▶ [WHAT IS BEING ASKED]: Search the records below for the string "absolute" and copy each line where it turns up.

─── INPUT RECORDS

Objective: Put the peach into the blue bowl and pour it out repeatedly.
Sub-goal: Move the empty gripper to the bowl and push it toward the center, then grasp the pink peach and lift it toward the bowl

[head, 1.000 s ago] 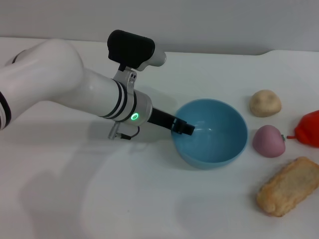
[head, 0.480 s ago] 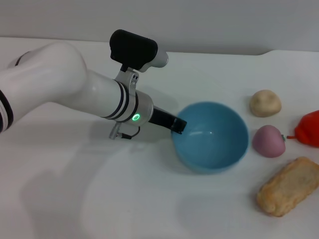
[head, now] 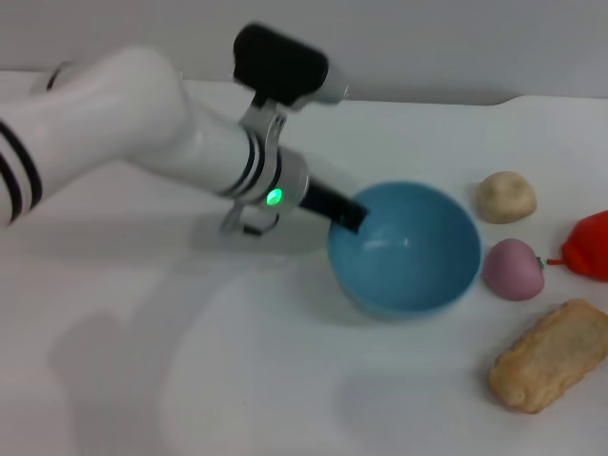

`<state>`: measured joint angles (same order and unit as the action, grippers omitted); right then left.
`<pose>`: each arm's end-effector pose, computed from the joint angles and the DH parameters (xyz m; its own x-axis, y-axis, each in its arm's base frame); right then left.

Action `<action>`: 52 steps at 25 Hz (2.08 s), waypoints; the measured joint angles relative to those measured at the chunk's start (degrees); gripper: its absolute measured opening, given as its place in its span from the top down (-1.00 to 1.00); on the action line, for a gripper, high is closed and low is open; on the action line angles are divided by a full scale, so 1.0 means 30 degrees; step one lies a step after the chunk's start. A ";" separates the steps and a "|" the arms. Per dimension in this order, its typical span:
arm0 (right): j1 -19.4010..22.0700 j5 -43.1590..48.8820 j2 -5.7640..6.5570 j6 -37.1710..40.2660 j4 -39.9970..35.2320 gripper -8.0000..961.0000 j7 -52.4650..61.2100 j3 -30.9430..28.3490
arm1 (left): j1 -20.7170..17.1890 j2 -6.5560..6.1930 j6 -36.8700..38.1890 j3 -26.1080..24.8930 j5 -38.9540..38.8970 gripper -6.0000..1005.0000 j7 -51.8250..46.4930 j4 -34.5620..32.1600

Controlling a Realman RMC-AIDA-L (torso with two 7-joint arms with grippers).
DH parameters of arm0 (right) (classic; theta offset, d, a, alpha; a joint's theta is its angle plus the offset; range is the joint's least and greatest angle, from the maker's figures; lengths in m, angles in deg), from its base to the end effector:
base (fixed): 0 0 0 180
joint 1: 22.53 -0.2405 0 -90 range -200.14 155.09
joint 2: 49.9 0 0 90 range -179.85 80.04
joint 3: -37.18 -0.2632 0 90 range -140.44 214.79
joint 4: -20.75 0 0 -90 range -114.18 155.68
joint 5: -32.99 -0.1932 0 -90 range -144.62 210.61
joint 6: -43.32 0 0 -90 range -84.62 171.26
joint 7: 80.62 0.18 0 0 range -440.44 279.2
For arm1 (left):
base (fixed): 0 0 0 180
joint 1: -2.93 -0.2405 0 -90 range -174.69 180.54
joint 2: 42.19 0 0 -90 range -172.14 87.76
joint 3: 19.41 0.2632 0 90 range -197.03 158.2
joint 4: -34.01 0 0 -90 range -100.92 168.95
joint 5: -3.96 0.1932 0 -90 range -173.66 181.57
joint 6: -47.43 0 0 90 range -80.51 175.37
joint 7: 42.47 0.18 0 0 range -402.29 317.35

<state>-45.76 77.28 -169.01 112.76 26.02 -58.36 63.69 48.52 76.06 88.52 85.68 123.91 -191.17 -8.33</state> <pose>0.3818 0.3254 0.0125 0.5030 -0.0202 -0.8641 -0.8571 0.1170 -0.5016 -0.1849 0.3960 -0.1459 0.7606 0.6435 0.0860 0.6184 -0.6778 -0.3978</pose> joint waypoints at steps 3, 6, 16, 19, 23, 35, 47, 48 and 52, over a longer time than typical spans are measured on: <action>-0.0114 0.0021 0.0037 -0.0169 0.0000 -0.43 0.0075 0.0089 | 0.0943 0.0003 0.1079 -0.1671 0.2641 0.99 -0.0065 -0.0383; -0.0477 0.0042 0.0128 -0.0907 -0.0025 -0.43 0.0126 0.0112 | 0.1907 0.0050 0.2164 -0.3416 0.5163 0.99 -0.0443 -0.0605; -0.2433 0.4784 0.0184 -0.7636 -0.3919 -0.43 0.4785 0.1354 | 0.2977 0.0111 0.3730 -0.5767 0.9132 0.99 -0.2906 -0.0976; -0.2588 0.7091 0.0094 -0.8156 -0.6433 -0.43 0.8314 0.2698 | 0.2890 0.0131 0.3615 -0.5860 0.9082 0.99 -0.2929 -0.0954; -0.2352 1.0353 0.0091 -0.9519 -1.0808 -0.43 1.4732 0.5445 | 0.2760 0.0144 0.3454 -0.5853 0.8805 0.99 -0.3063 -0.0799; -0.3962 3.0183 0.0535 -0.3715 -1.8548 -0.43 3.6811 0.6594 | 0.2790 0.0134 0.2819 -0.5926 0.8311 0.99 -0.3215 -0.0764; -0.4858 3.4001 0.0260 0.1983 -1.9271 -0.43 3.8412 0.7172 | 0.2657 0.0109 0.2251 -0.5861 0.8319 0.99 -0.3224 -0.0760; -0.4903 3.4014 0.0257 0.1891 -1.8803 -0.43 3.8414 0.7439 | 0.2623 0.0110 0.2217 -0.5827 0.8319 0.99 -0.3226 -0.0760; -0.5081 3.4051 0.0251 0.1154 -1.7358 -0.43 3.8569 0.8615 | 0.2554 0.0110 0.2093 -0.5785 0.8327 0.99 -0.3200 -0.0727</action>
<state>-61.00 179.44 -168.26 116.22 -26.05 57.35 89.54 56.18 76.39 94.80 68.33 148.89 -200.77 -10.51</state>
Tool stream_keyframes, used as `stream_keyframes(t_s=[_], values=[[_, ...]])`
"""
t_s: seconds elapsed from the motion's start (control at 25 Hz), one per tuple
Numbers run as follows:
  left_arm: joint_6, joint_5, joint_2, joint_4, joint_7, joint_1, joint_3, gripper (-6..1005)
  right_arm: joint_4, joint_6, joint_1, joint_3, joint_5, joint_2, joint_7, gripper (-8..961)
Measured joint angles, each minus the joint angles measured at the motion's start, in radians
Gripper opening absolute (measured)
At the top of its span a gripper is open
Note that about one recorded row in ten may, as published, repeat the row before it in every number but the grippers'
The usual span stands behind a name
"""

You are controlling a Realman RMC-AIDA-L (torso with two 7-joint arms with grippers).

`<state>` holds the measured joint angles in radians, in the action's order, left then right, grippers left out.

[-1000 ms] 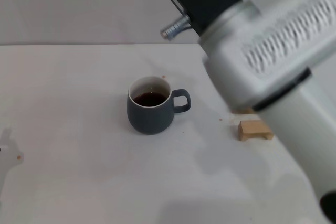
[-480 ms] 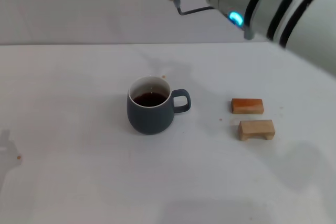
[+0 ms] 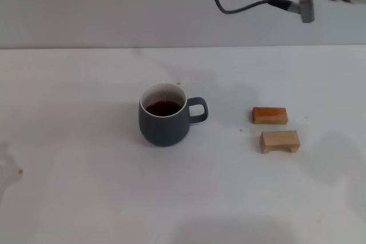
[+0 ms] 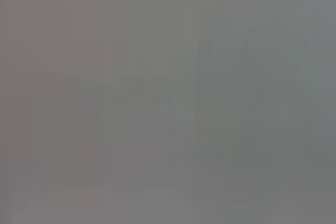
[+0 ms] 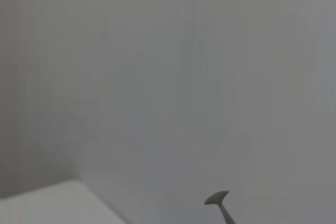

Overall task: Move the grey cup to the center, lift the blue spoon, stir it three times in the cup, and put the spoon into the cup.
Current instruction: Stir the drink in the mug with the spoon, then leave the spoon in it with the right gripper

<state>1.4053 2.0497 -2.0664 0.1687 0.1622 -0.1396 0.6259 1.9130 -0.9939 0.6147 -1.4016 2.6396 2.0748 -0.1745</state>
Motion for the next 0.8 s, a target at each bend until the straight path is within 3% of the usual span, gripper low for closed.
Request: stream_keyframes(t_s=[0.32, 0.8], values=[[0.023, -0.003, 0.002, -0.002, -0.002, 0.004, 0.003, -2, 0.057, -0.209, 0.009, -0.027, 0.0, 0.0, 0.033, 159], [0.025, -0.005, 0.0, -0.007, -0.004, 0.015, 0.003, -2, 0.111, -0.375, -0.028, -0.05, 0.0, 0.003, 0.091, 159]])
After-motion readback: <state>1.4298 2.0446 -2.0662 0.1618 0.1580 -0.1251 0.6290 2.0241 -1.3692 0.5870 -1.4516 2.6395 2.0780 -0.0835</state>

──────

▶ [ANSWER FOR THIS EXERCISE]:
Action `<action>`: 52 steps at 25 Hz (2.08 s), waypoints; the measured joint angles relative to those measured at the chunk's start (degrees); gripper: its absolute measured opening, given as its place in its span from the top down (-1.00 to 1.00); on the action line, for a gripper, high is closed and low is open; on the action line angles are divided by a full scale, so 1.0 means 30 degrees; step one lies a step after the chunk's start. A ";" separates the steps and a "|" the arms. Per dimension in this order, its typical span:
Gripper opening absolute (measured)

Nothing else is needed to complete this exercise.